* Task objective
Print word for word the first line of the listing below and every line after it, through the line with "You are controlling". Leave out the pictures and the rest.

━━━━━ Given material

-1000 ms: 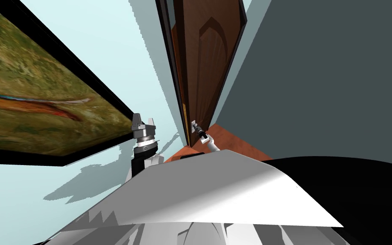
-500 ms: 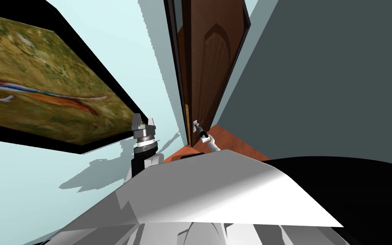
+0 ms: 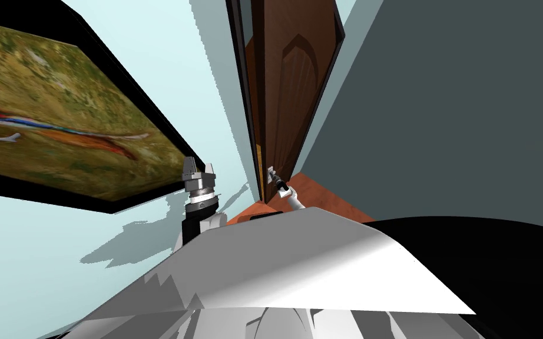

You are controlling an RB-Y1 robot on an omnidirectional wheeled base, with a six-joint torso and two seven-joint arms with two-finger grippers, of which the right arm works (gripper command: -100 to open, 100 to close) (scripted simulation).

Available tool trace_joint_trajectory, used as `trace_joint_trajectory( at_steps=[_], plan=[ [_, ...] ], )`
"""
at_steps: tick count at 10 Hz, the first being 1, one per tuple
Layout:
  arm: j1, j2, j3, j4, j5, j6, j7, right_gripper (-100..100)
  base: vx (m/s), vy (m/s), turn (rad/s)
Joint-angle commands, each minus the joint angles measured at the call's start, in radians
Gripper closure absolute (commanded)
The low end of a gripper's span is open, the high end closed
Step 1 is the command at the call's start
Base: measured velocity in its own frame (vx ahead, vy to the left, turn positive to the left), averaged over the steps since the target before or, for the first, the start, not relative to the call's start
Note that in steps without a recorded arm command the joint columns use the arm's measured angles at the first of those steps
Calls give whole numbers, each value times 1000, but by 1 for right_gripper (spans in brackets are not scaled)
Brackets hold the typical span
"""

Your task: Pull the door open

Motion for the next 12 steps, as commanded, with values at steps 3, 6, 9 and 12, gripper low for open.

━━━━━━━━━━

* Exercise result
-1000 ms: 
-500 ms: 
+0 ms: 

You are controlling an RB-Y1 robot on an omnidirectional wheeled base, with a six-joint torso and two seven-joint arms with two-finger grippers, of which the right arm works (gripper command: -100 to open, 100 to close) (scripted simulation).

The requested output is complete.